* [WORK ITEM]
Each entry is to be restated word for word, with nothing omitted.

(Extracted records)
────────────────
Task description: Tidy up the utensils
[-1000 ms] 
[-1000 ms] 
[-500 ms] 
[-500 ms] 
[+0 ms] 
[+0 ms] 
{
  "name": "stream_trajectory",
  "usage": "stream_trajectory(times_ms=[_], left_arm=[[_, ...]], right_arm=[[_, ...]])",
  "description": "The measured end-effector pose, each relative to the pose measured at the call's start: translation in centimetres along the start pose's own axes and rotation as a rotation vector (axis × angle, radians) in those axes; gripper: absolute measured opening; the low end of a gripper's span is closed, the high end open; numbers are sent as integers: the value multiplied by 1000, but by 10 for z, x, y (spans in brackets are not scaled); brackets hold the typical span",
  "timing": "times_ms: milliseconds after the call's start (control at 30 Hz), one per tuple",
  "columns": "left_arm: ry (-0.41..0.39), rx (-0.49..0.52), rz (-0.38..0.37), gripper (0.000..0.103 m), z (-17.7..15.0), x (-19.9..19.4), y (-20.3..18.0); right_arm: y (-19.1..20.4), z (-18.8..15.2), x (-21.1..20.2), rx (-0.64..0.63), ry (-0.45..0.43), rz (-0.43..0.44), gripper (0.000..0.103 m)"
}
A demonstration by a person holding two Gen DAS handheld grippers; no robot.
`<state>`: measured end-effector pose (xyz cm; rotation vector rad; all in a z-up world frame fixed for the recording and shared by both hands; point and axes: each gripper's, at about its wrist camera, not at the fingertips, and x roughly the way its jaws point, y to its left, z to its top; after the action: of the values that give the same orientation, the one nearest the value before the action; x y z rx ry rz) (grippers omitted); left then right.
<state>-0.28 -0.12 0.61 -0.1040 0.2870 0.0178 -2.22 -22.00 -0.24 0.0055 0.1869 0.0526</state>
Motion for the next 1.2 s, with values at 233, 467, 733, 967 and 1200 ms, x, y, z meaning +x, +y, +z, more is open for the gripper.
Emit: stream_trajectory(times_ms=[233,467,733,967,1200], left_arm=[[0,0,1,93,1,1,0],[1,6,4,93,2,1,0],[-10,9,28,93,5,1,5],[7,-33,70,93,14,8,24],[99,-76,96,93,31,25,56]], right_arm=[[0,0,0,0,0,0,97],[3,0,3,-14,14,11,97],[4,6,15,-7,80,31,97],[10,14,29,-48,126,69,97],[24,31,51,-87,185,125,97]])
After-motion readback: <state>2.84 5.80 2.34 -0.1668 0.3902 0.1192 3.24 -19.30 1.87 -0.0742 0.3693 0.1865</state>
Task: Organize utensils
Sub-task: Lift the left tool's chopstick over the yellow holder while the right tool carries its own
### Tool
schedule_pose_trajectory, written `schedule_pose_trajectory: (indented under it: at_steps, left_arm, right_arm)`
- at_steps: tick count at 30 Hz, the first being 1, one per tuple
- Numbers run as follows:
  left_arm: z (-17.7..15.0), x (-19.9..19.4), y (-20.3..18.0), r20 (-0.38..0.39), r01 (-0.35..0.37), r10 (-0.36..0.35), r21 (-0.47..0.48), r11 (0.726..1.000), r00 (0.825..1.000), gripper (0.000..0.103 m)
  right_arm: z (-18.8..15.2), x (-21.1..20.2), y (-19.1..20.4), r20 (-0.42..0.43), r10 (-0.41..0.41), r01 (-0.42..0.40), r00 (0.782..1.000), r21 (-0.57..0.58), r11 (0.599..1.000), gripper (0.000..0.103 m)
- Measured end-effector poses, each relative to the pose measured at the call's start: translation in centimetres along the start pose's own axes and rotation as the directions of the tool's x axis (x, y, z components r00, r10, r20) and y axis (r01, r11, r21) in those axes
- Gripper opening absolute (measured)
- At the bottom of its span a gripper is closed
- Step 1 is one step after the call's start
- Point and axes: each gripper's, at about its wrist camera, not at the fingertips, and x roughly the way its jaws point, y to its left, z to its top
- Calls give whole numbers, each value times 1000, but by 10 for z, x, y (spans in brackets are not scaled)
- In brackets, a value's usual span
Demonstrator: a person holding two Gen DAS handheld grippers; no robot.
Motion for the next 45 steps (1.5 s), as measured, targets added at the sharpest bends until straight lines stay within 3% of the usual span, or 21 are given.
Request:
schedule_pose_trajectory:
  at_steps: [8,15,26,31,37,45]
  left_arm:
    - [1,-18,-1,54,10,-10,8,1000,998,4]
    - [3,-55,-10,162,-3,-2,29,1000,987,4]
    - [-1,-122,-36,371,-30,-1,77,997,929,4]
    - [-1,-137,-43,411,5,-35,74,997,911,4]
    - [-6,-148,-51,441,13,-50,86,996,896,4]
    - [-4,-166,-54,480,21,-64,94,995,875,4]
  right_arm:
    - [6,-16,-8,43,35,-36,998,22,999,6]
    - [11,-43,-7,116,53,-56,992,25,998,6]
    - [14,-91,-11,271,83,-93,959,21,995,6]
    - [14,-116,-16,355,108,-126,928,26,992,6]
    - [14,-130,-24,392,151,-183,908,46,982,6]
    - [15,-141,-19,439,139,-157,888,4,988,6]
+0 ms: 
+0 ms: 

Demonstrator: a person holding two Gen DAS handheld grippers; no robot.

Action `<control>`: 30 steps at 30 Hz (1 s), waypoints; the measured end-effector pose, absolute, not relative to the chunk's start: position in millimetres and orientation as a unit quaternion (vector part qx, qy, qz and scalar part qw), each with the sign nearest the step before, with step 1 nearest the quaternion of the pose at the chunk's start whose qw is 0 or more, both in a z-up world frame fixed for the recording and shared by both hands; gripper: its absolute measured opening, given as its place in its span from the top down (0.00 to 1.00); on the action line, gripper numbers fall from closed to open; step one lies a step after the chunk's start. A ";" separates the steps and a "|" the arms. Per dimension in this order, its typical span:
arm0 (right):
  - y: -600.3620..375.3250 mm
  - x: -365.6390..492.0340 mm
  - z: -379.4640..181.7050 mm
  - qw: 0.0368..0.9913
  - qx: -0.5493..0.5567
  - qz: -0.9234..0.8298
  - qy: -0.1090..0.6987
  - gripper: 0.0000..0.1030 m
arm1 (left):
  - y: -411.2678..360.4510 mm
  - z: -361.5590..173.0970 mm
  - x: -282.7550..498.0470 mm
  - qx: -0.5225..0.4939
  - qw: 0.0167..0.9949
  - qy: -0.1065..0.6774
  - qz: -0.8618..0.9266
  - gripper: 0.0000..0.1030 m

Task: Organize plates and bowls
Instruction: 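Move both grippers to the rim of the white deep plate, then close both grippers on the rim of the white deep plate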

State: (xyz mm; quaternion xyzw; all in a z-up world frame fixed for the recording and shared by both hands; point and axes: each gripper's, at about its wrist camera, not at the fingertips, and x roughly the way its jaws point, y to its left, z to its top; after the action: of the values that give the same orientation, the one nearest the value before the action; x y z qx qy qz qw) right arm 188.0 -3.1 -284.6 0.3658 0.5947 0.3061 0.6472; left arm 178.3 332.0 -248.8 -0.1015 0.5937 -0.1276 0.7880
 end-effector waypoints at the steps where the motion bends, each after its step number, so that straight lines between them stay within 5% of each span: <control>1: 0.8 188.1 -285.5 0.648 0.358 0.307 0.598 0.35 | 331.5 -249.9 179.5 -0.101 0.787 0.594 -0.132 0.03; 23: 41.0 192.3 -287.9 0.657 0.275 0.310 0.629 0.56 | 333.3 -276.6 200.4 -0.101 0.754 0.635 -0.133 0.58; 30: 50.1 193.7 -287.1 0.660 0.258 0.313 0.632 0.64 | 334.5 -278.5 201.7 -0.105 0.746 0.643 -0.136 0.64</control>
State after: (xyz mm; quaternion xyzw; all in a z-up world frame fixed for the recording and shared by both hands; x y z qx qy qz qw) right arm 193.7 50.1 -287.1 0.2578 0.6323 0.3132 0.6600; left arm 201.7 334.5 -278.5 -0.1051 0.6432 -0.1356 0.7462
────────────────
* [WORKED SOLUTION]
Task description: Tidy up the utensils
[-1000 ms] 
[-1000 ms] 
[-500 ms] 
[-500 ms] 
[+0 ms] 
[+0 ms] 
{
  "name": "stream_trajectory",
  "usage": "stream_trajectory(times_ms=[_], left_arm=[[_, ...]], right_arm=[[_, ...]])",
  "description": "The measured end-effector pose, each relative to the pose measured at the call's start: translation in centimetres along the start pose's own axes and rotation as a rotation vector (axis × angle, radians) in those axes; gripper: absolute measured opening; the low end of a gripper's span is closed, the high end open; numbers are sent as integers: the value multiplied by 1000, but by 10 for z, x, y (spans in brackets are not scaled); brackets hold the typical span",
  "timing": "times_ms: milliseconds after the call's start (control at 30 Hz), one per tuple",
  "columns": "left_arm: ry (-0.41..0.39), rx (-0.49..0.52), rz (-0.38..0.37), gripper (0.000..0.103 m), z (-17.7..15.0), x (-19.9..19.4), y (-20.3..18.0); right_arm: y (-19.1..20.4), z (-18.8..15.2), x (-21.1..20.2), rx (-0.64..0.63), ry (-0.45..0.43), rz (-0.43..0.44), gripper (0.000..0.103 m)"
}
A demonstration by a person holding two Gen DAS handheld grippers; no robot.
`<state>`: measured end-effector pose (xyz cm; rotation vector rad; all in a z-up world frame fixed for the recording and shared by both hands; point and axes: each gripper's, at about its wrist camera, not at the fingertips, and x roughly the way its jaws point, y to its left, z to its top; after the action: of the values that give the same orientation, the one nearest the value before the action; x y z rx ry rz) (grippers omitted); left then right.
<state>-0.28 -0.12 0.61 -0.1040 0.2870 0.0178 -2.22 -22.00 -0.24 0.0055 0.1869 0.0526</state>
Motion for the next 1.2 s, with values at 233, 467, 733, 967 and 1200 ms, x, y, z meaning +x, +y, +z, more is open for the gripper.
Emit: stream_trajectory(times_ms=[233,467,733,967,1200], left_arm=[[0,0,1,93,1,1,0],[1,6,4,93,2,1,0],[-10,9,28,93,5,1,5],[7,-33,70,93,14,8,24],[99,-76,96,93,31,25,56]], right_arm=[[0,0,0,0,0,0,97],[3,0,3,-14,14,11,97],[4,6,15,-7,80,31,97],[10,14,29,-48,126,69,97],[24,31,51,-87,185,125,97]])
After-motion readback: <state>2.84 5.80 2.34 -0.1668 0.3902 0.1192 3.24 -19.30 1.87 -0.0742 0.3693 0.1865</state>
Task: Organize utensils
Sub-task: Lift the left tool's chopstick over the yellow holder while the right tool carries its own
### Tool
schedule_pose_trajectory, written `schedule_pose_trajectory: (indented under it: at_steps, left_arm, right_arm)`
- at_steps: tick count at 30 Hz, the first being 1, one per tuple
- Numbers run as follows:
  left_arm: z (-17.7..15.0), x (-19.9..19.4), y (-20.3..18.0), r20 (-0.38..0.39), r01 (-0.35..0.37), r10 (-0.36..0.35), r21 (-0.47..0.48), r11 (0.726..1.000), r00 (0.825..1.000), gripper (0.000..0.103 m)
  right_arm: z (-18.8..15.2), x (-21.1..20.2), y (-19.1..20.4), r20 (-0.42..0.43), r10 (-0.41..0.41), r01 (-0.42..0.40), r00 (0.782..1.000), r21 (-0.57..0.58), r11 (0.599..1.000), gripper (0.000..0.103 m)
- Measured end-effector poses, each relative to the pose measured at the call's start: translation in centimetres along the start pose's own axes and rotation as the directions of the tool's x axis (x, y, z components r00, r10, r20) and y axis (r01, r11, r21) in those axes
- Gripper opening absolute (measured)
- At the bottom of its span a gripper is closed
- Step 1 is one step after the call's start
- Point and axes: each gripper's, at about its wrist camera, not at the fingertips, and x roughly the way its jaws point, y to its left, z to its top
- Calls give whole numbers, each value times 1000, but by 10 for z, x, y (spans in brackets are not scaled)
- In brackets, a value's usual span
Demonstrator: a person holding two Gen DAS handheld grippers; no robot.
Motion for the next 45 steps (1.5 s), as measured, targets added at the sharpest bends until straight lines stay within 3% of the usual span, or 21 are given.
Request:
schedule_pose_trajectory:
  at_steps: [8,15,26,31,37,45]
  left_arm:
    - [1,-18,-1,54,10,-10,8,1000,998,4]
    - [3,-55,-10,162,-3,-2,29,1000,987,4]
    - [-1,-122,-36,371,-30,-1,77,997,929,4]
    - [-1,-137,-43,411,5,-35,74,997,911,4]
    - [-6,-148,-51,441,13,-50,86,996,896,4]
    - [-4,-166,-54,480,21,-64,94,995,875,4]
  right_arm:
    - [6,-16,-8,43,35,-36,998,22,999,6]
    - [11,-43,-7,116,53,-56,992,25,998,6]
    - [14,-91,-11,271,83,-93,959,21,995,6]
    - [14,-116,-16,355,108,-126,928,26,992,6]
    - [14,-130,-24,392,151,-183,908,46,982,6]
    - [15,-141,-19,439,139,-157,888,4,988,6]
+0 ms: 
+0 ms: 

Demonstrator: a person holding two Gen DAS handheld grippers; no robot.

Action `<control>`: 30 steps at 30 Hz (1 s), waypoints; the measured end-effector pose, absolute, not relative to the chunk's start: position in millimetres and orientation as a unit quaternion (vector part qx, qy, qz and scalar part qw), each with the sign nearest the step before, with step 1 nearest the quaternion of the pose at the chunk's start whose qw is 0 or more, both in a z-up world frame fixed for the recording and shared by both hands; gripper: its absolute measured opening, given as its place in its span from the top down (0.00 to 1.00); on the action line, gripper numbers fall from closed to open; step one lies a step after the chunk's start. A ";" separates the steps and a "|" the arms. Per dimension in this order, its typical span:
arm0 (right):
  - y: -600.3620..375.3250 mm
  - x: -365.6390..492.0340 mm
  - z: -379.4640..181.7050 mm
  - qw: 0.0368..0.9913
  - qx: -0.5493..0.5567
  - qz: -0.9234..0.8298
  - qy: -0.1090..0.6987
  - gripper: 0.0000..0.1030 m
arm1 (left):
  - y: -411.2678..360.4510 mm
  - z: -361.5590..173.0970 mm
  - x: -282.7550..498.0470 mm
  - qx: -0.5225..0.4939
  - qw: 0.0167..0.9949
  - qy: -0.1065..0.6774
  - qz: -0.8618..0.9266
  - gripper: 0.0000..0.1030 m

Task: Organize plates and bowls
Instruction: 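Move both grippers to the rim of the white deep plate, then close both grippers on the rim of the white deep plate
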
State: (xyz mm; quaternion xyzw; all in a z-up world frame fixed for the recording and shared by both hands; point and axes: each gripper's, at about its wrist camera, not at the fingertips, and x roughly the way its jaws point, y to its left, z to its top; after the action: of the values that give the same orientation, the one nearest the value before the action; x y z qx qy qz qw) right arm 188.0 -3.1 -284.6 0.3658 0.5947 0.3061 0.6472; left arm 178.3 332.0 -248.8 -0.1015 0.5937 -0.1276 0.7880
 end-effector waypoints at the steps where the motion bends, each after its step number, so that straight lines between them stay within 5% of each span: <control>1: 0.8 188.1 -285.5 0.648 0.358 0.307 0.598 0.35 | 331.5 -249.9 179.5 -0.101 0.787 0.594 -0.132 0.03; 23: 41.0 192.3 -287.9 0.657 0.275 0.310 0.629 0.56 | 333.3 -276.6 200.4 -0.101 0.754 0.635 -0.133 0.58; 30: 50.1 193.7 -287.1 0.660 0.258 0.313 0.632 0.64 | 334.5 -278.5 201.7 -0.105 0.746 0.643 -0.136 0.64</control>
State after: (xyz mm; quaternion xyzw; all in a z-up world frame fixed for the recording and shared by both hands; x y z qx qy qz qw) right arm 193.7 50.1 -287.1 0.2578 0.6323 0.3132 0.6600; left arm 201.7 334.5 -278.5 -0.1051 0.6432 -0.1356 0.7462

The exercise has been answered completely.